By David Michaels

Yesterday’s post from Les Boden on workers’ compensation fraud by employers brings up an important question: How much fraud is there in the comp system and who is responsible?

Insurers and employers have worked diligently to convince the public that the workers’ compensation rolls are filled with malingerers, intent on ripping off the system. The evidence is always anecdotal, like surreptitiously filmed clips of the supposedly disabled workers doing the mambo. If injured workers get the message that they will be labeled as “malingerers” if they receive apply workers comp payments, they are more likely to use their own resources to cover their medical and lost wage costs, subsidizing unsafe employers.

When I reviewed the literature on comp fraud (big file here), it became clear to me that employers are responsible for far more fraud than are workers, and that, for all the outrageous anecdotes, actual investigations into worker fraud find few cases of substance.

Here’s an example:

Wisconsin has a comprehensive statewide program that encourages anonymous reporting of workers’ compensation fraud. In 1994, there were 200,000 claims for work-related injuries. In the same year, following a statewide antifraud campaign, 95 allegations of fraud were made. These were investigated and five were deemed worthy of prosecution. Three of the five were refused by the district attorney; a conviction was obtained in one case, and prosecution is pending in the other at the time of publication. The total amount of alleged fraud in these two cases is $10,146.

In contrast, when investigators examine employer fraud, they often find it involves such large sums of money it is difficult to understand how this could have been missed for so long.
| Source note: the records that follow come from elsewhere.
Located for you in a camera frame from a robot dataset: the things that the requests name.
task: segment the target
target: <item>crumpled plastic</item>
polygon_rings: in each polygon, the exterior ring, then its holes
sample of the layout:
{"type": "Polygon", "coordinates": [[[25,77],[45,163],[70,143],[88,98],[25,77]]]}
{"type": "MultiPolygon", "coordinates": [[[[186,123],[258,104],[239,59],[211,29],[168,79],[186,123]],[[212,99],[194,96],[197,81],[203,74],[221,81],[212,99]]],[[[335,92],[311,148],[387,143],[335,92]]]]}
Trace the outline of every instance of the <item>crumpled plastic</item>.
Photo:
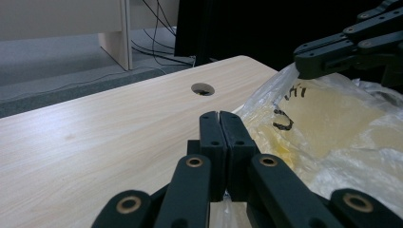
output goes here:
{"type": "Polygon", "coordinates": [[[246,215],[246,202],[233,202],[225,191],[220,202],[211,202],[210,227],[217,228],[251,228],[246,215]]]}
{"type": "Polygon", "coordinates": [[[403,218],[403,96],[338,73],[298,75],[284,68],[237,112],[260,152],[324,198],[354,188],[403,218]]]}

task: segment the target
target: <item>gray floor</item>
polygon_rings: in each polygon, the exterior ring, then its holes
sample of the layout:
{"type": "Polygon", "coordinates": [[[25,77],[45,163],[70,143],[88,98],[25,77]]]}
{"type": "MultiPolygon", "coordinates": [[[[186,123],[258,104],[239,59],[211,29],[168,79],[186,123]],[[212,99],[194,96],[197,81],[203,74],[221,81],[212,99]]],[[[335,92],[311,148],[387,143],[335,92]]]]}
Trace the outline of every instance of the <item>gray floor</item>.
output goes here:
{"type": "Polygon", "coordinates": [[[167,28],[131,32],[132,46],[148,54],[133,49],[130,71],[99,46],[97,34],[0,42],[0,118],[192,67],[193,58],[173,56],[167,28]],[[153,49],[176,61],[150,55],[153,49]]]}

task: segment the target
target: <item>black cable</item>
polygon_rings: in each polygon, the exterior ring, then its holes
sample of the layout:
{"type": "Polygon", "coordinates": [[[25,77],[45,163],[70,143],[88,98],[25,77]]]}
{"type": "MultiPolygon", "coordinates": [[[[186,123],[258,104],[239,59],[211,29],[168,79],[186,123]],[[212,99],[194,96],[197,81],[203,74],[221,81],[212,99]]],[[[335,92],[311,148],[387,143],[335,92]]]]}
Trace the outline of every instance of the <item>black cable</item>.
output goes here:
{"type": "Polygon", "coordinates": [[[154,41],[155,43],[157,43],[157,44],[159,44],[159,45],[161,45],[161,46],[163,46],[163,47],[166,47],[166,48],[174,49],[173,47],[163,45],[163,44],[159,43],[158,41],[156,41],[154,38],[152,38],[152,37],[147,33],[147,31],[146,31],[145,29],[143,29],[143,31],[144,31],[144,33],[145,33],[152,41],[154,41]]]}
{"type": "Polygon", "coordinates": [[[157,8],[157,21],[156,21],[156,23],[155,23],[154,36],[153,36],[153,39],[152,39],[152,54],[153,54],[153,57],[154,57],[155,62],[157,62],[157,63],[160,64],[160,65],[163,65],[163,64],[161,64],[160,62],[158,62],[157,56],[156,56],[155,53],[154,53],[155,36],[157,35],[158,22],[160,21],[160,20],[158,20],[158,19],[160,18],[160,17],[159,17],[159,13],[160,13],[160,8],[157,8]]]}
{"type": "Polygon", "coordinates": [[[135,47],[131,47],[131,48],[136,50],[136,51],[139,51],[141,54],[150,55],[150,56],[154,56],[154,57],[158,57],[158,58],[162,58],[162,59],[165,59],[165,60],[169,60],[169,61],[172,61],[172,62],[177,62],[177,63],[182,64],[182,65],[164,65],[164,64],[161,64],[161,63],[157,62],[159,65],[162,65],[162,66],[193,66],[193,64],[191,64],[191,63],[183,62],[183,61],[176,60],[176,59],[167,58],[167,57],[162,56],[162,55],[157,55],[157,54],[153,54],[153,53],[147,53],[145,51],[136,49],[135,47]]]}
{"type": "MultiPolygon", "coordinates": [[[[131,43],[133,43],[133,45],[137,46],[138,48],[142,48],[144,50],[148,50],[148,51],[152,51],[152,49],[148,49],[145,47],[141,47],[138,44],[134,43],[134,41],[132,40],[131,43]]],[[[174,53],[170,53],[170,52],[165,52],[165,51],[160,51],[160,50],[154,50],[155,52],[161,53],[161,54],[174,54],[174,53]]]]}
{"type": "Polygon", "coordinates": [[[154,16],[157,18],[157,20],[160,21],[161,24],[163,24],[163,26],[164,26],[169,32],[172,33],[172,35],[176,36],[175,32],[174,32],[173,30],[169,29],[169,27],[160,19],[160,17],[158,16],[158,14],[156,14],[156,13],[154,12],[154,10],[145,2],[145,0],[143,0],[143,2],[144,2],[145,5],[150,9],[150,11],[154,14],[154,16]]]}
{"type": "Polygon", "coordinates": [[[157,0],[157,4],[158,4],[158,7],[161,9],[161,12],[163,13],[163,18],[165,18],[166,24],[168,24],[168,26],[172,29],[172,26],[169,24],[169,21],[165,16],[165,12],[163,12],[163,7],[161,6],[160,0],[157,0]]]}

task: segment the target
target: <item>robotic hand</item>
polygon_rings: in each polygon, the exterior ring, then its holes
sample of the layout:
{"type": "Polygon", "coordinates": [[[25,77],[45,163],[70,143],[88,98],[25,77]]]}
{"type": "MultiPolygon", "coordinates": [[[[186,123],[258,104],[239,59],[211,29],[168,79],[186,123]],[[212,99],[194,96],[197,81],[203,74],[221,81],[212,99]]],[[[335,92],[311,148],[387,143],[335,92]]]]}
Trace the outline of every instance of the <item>robotic hand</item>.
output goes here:
{"type": "Polygon", "coordinates": [[[294,51],[301,79],[349,68],[385,67],[381,84],[403,86],[403,0],[385,0],[358,14],[342,32],[303,44],[294,51]]]}

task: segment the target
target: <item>wooden table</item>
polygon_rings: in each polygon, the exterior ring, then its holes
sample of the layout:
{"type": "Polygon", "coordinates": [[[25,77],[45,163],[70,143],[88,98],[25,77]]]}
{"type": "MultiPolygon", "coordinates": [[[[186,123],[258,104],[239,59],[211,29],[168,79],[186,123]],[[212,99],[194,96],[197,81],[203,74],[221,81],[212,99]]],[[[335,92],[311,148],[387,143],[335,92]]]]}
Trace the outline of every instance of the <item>wooden table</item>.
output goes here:
{"type": "Polygon", "coordinates": [[[201,114],[235,110],[275,73],[238,56],[0,119],[0,227],[90,227],[116,194],[154,193],[201,114]]]}
The new study by the Fiscal Policy Institute estimates that NY State employers underpay workers’ compensation premiums by $500 million to $1 billion annually, forcing other employers to pay higher premiums.
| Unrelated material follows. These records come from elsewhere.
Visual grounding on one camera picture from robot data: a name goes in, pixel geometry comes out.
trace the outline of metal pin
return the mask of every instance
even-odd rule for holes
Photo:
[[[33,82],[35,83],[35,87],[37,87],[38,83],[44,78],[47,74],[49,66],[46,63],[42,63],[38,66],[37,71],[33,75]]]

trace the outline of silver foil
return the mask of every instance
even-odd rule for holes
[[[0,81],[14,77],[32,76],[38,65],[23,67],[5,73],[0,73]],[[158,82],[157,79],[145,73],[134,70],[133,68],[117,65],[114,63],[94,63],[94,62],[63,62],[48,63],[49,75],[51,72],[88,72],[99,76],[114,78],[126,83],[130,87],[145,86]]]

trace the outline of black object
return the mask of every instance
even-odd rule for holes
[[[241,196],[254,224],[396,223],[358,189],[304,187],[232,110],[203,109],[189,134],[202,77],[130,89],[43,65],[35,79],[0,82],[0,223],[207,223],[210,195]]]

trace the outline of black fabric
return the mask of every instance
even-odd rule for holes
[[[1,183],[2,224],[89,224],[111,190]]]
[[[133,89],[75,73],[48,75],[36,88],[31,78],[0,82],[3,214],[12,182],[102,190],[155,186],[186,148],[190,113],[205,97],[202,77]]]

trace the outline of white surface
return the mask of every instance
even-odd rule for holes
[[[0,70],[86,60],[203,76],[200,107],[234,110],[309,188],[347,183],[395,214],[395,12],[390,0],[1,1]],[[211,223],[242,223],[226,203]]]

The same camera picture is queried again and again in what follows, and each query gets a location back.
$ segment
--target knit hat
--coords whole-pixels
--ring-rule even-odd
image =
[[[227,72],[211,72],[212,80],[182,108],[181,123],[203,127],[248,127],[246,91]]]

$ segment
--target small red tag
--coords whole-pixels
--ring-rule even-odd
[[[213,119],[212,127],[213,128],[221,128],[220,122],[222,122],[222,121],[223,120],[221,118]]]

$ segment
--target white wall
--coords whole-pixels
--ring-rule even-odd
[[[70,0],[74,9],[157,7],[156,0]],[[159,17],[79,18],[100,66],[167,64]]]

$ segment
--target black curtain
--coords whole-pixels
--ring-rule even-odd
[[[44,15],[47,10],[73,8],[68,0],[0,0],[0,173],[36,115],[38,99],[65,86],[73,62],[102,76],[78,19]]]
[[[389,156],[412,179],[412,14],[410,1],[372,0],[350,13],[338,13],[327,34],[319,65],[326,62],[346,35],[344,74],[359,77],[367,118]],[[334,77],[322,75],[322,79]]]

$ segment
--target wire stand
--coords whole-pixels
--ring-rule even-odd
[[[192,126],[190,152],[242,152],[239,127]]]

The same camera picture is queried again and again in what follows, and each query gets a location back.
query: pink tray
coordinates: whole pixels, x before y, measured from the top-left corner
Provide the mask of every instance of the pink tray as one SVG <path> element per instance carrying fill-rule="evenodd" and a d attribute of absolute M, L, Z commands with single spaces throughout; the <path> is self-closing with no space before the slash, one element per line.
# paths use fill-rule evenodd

The study asks: How can such a large workers’ compensation coverage shortfall exist? Here’s the answer:

While workers’ compensation in the U.S. was first introduced under President Theodore Roosevelt in 1908, there is no federal oversight or regulation of state workers’ compensation programs. In New York, the administration of workers’ compensation is fragmented with private insurance companies bearing some of the responsibility and the State Workers’ Compensation Board bearing some responsibility. Between the two, there is no overall strategic enforcement capability, much less systematic coordination with the Labor Department’s unemployment insurance system, which does operate under federal oversight.
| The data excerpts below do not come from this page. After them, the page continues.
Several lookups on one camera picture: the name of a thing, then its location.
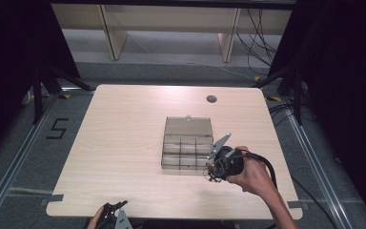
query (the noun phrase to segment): hand
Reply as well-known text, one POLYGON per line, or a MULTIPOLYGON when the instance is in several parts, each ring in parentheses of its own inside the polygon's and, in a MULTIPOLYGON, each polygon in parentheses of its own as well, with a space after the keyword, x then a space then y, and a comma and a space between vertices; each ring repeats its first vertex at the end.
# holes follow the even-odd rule
POLYGON ((104 211, 104 207, 101 206, 99 208, 99 210, 97 210, 96 214, 91 219, 91 221, 89 221, 89 225, 88 225, 87 229, 96 229, 97 222, 99 221, 100 216, 102 215, 103 211, 104 211))
MULTIPOLYGON (((236 150, 245 155, 249 152, 246 146, 238 146, 236 150)), ((253 158, 243 158, 244 168, 241 174, 228 176, 227 181, 242 187, 243 192, 260 196, 267 204, 278 229, 297 229, 297 225, 288 211, 282 196, 278 193, 266 165, 253 158)))
MULTIPOLYGON (((246 146, 235 147, 236 150, 242 151, 245 155, 249 152, 246 146)), ((277 190, 272 182, 272 179, 267 172, 266 165, 253 158, 243 158, 244 169, 241 174, 236 176, 228 176, 227 181, 235 183, 242 188, 243 192, 249 192, 266 198, 267 195, 271 195, 277 190)))

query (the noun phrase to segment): floor
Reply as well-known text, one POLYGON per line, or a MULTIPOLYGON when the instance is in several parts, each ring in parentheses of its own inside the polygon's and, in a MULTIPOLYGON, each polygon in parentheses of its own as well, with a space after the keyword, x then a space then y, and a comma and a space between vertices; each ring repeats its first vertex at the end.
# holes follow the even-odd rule
MULTIPOLYGON (((181 82, 184 85, 210 85, 210 77, 213 77, 216 86, 248 87, 254 84, 257 76, 263 78, 264 73, 268 72, 268 65, 254 56, 248 57, 248 52, 238 38, 235 39, 231 61, 223 63, 216 34, 129 31, 120 59, 111 61, 102 31, 64 30, 64 34, 82 79, 93 86, 122 82, 175 84, 180 82, 178 80, 183 80, 181 82), (117 75, 114 74, 114 69, 117 69, 117 75), (144 78, 147 71, 156 76, 144 78), (198 79, 204 75, 207 75, 207 80, 198 79)), ((247 44, 252 43, 249 35, 240 36, 247 44)), ((265 36, 265 41, 276 48, 280 36, 265 36)), ((264 49, 254 47, 254 51, 269 62, 264 49)), ((279 80, 263 89, 263 93, 270 100, 267 101, 270 108, 282 104, 275 101, 275 89, 278 84, 279 80)), ((67 89, 74 88, 66 81, 61 81, 61 85, 67 89)), ((1 180, 7 177, 12 176, 12 180, 9 190, 3 193, 6 198, 0 202, 0 228, 84 226, 86 219, 51 218, 45 214, 47 200, 92 99, 92 94, 78 90, 67 91, 67 94, 70 94, 71 98, 57 98, 52 95, 44 98, 44 103, 50 111, 44 123, 35 130, 36 136, 33 141, 27 142, 30 144, 29 148, 24 139, 29 139, 30 134, 34 133, 30 122, 33 117, 32 98, 30 103, 25 99, 24 109, 7 132, 0 148, 0 185, 1 180), (60 141, 53 143, 47 136, 54 135, 51 127, 58 117, 69 119, 67 134, 60 141), (21 150, 26 152, 23 158, 18 156, 21 150), (17 172, 8 171, 16 159, 21 161, 18 170, 15 170, 17 172)), ((364 202, 341 163, 335 161, 336 152, 320 129, 313 107, 303 107, 302 118, 303 125, 299 129, 291 110, 276 110, 272 113, 290 173, 314 197, 310 197, 295 184, 304 209, 304 217, 298 225, 300 228, 334 228, 331 223, 334 221, 335 228, 366 228, 364 202), (307 136, 306 144, 305 141, 302 144, 302 136, 296 134, 300 130, 307 136), (316 165, 313 157, 324 173, 323 182, 327 180, 329 183, 322 183, 320 174, 313 168, 316 165), (331 194, 327 194, 325 187, 331 189, 331 194), (340 205, 334 207, 331 205, 333 203, 340 205)), ((241 220, 236 221, 235 226, 243 229, 266 228, 271 223, 270 220, 241 220)))

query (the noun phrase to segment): table top
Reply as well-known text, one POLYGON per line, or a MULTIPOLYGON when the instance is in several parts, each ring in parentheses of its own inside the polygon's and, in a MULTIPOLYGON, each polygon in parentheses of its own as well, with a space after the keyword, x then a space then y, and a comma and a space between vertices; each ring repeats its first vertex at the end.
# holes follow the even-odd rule
MULTIPOLYGON (((214 139, 232 133, 226 145, 268 158, 284 200, 298 201, 259 89, 100 85, 53 191, 63 200, 50 202, 47 213, 90 217, 106 202, 127 200, 129 218, 271 219, 261 198, 239 186, 162 170, 166 118, 186 115, 209 117, 214 139)), ((300 208, 290 212, 302 217, 300 208)))
One of the basic premises in workers compensation is that the experience rating system encourages injury prevention by charging higher premiums to employers where workers have more injuries. (We won’t talk about workers with occupational disease because, other than musculo-skeletal illnesses, they simply don’t get compensated. Here’s a good paper by Paul Leigh and John Robbins on that subject. If you are really interested, check out Costs of Occupational Injuries and Illnesses, the terrific book written by Leigh, Steven Markowitz, Marianne Fahs and Philip Landrigan.)

Employer fraud makes that preventive component, questionable to begin with, even less effective. And it feeds the push to shift the costs of comp to injured workers, their families and the tax payer.

David Michaels heads the Project on Scientific Knowledge and Public Policy (SKAPP) and is Professor and Associate Chairman in the Department of Environmental and Occupational Health, the George Washington University School of Public Health and Health Services.